**What you need to do**
Please give back only the lines below from the one containing "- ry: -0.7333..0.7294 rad" to the one containing "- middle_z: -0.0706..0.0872", each repeated word for word, both ends included.
== Data records ==
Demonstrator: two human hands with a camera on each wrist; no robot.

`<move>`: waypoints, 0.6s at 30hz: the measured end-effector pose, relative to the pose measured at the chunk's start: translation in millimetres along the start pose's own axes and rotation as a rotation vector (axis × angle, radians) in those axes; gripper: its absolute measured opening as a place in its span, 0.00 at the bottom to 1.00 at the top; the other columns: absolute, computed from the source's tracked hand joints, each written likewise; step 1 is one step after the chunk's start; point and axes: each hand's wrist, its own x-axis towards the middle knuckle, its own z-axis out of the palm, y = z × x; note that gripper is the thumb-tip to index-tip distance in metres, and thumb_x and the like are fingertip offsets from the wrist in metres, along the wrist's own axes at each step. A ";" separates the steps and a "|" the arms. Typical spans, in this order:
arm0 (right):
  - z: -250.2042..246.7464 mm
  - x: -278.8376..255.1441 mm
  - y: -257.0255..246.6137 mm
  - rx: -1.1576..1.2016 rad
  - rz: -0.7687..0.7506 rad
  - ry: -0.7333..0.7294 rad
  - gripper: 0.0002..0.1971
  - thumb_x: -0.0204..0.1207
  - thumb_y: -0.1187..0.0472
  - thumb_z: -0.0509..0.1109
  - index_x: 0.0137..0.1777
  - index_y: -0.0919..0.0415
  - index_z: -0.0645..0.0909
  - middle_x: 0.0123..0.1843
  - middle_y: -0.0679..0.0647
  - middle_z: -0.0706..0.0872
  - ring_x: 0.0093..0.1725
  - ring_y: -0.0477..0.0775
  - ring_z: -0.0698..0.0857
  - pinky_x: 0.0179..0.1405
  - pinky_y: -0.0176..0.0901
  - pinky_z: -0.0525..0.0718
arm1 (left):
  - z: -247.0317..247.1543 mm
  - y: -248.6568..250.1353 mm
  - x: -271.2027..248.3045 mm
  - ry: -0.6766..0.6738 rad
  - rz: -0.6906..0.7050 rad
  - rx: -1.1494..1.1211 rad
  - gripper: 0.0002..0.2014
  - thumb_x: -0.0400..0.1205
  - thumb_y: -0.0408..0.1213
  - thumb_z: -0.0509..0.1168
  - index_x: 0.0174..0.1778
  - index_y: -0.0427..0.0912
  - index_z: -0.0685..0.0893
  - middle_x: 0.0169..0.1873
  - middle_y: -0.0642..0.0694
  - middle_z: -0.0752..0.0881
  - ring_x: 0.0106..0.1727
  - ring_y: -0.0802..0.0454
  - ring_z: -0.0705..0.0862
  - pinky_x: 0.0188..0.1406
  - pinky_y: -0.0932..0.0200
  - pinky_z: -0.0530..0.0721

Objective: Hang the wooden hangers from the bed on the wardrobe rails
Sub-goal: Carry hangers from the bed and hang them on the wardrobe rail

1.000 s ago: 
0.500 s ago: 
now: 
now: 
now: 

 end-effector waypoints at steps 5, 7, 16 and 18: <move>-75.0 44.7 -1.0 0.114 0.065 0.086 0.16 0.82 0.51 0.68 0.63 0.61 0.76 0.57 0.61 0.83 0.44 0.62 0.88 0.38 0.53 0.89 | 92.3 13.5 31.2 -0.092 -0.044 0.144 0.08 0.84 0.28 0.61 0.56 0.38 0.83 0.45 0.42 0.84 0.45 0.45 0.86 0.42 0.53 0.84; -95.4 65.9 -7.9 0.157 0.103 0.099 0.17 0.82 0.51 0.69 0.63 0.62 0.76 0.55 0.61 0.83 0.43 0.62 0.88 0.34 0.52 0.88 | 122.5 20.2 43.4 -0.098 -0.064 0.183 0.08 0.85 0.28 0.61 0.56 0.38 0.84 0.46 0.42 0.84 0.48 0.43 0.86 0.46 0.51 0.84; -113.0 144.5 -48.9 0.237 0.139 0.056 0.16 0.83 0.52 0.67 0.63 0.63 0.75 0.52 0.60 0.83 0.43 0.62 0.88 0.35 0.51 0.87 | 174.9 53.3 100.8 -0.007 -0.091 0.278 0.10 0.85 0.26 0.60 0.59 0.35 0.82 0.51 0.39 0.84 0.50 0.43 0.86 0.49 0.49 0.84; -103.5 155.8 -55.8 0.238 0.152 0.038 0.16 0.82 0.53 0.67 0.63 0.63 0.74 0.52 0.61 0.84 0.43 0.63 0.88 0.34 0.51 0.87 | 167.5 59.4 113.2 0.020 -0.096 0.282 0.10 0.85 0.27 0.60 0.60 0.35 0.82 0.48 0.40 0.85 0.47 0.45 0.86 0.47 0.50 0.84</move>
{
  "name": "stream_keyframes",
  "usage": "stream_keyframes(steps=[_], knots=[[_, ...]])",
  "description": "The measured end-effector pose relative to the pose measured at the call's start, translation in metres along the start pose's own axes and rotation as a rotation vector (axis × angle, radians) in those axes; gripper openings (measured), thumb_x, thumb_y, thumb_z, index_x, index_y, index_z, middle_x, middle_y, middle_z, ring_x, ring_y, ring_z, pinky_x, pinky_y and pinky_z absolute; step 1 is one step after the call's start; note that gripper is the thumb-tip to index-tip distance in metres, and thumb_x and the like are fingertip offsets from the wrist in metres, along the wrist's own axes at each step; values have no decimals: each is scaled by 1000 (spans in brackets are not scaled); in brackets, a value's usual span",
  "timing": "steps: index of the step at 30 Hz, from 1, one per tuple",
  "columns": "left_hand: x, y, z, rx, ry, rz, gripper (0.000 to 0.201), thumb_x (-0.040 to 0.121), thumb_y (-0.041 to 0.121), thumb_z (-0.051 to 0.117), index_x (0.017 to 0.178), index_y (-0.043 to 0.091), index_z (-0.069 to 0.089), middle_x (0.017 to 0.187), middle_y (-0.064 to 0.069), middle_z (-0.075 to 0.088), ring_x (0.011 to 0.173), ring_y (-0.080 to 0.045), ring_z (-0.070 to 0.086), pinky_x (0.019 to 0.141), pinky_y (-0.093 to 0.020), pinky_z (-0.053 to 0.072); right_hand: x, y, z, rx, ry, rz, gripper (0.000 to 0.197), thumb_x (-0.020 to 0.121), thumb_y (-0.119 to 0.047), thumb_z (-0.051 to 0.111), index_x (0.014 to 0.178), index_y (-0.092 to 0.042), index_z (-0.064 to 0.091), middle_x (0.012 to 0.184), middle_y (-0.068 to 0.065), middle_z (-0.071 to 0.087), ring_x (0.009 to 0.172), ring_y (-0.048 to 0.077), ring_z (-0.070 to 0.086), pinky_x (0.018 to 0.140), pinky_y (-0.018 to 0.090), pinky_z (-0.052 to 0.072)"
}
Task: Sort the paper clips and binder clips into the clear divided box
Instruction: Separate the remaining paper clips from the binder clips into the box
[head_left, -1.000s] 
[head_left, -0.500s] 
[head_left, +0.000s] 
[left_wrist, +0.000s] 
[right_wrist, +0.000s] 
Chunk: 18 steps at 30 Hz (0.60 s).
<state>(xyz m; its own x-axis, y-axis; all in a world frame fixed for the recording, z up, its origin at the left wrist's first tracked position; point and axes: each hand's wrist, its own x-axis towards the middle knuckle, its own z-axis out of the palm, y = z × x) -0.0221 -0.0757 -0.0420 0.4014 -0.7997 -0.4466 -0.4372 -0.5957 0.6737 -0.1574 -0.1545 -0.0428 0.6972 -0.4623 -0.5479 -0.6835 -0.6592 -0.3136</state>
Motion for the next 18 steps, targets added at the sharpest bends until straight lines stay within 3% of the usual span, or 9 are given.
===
**Your response**
  - ry: -0.7333..0.7294 rad
  - gripper: 0.0002..0.1971
  - thumb_x: -0.0204..0.1207
  - thumb_y: -0.1187..0.0472
  - thumb_z: -0.0509..0.1109
  - index_x: 0.0137..0.1777
  - index_y: -0.0919..0.0415
  - index_z: -0.0645..0.0909
  - middle_x: 0.0123..0.1843
  - middle_y: -0.0679..0.0647
  - middle_z: -0.0706..0.0872

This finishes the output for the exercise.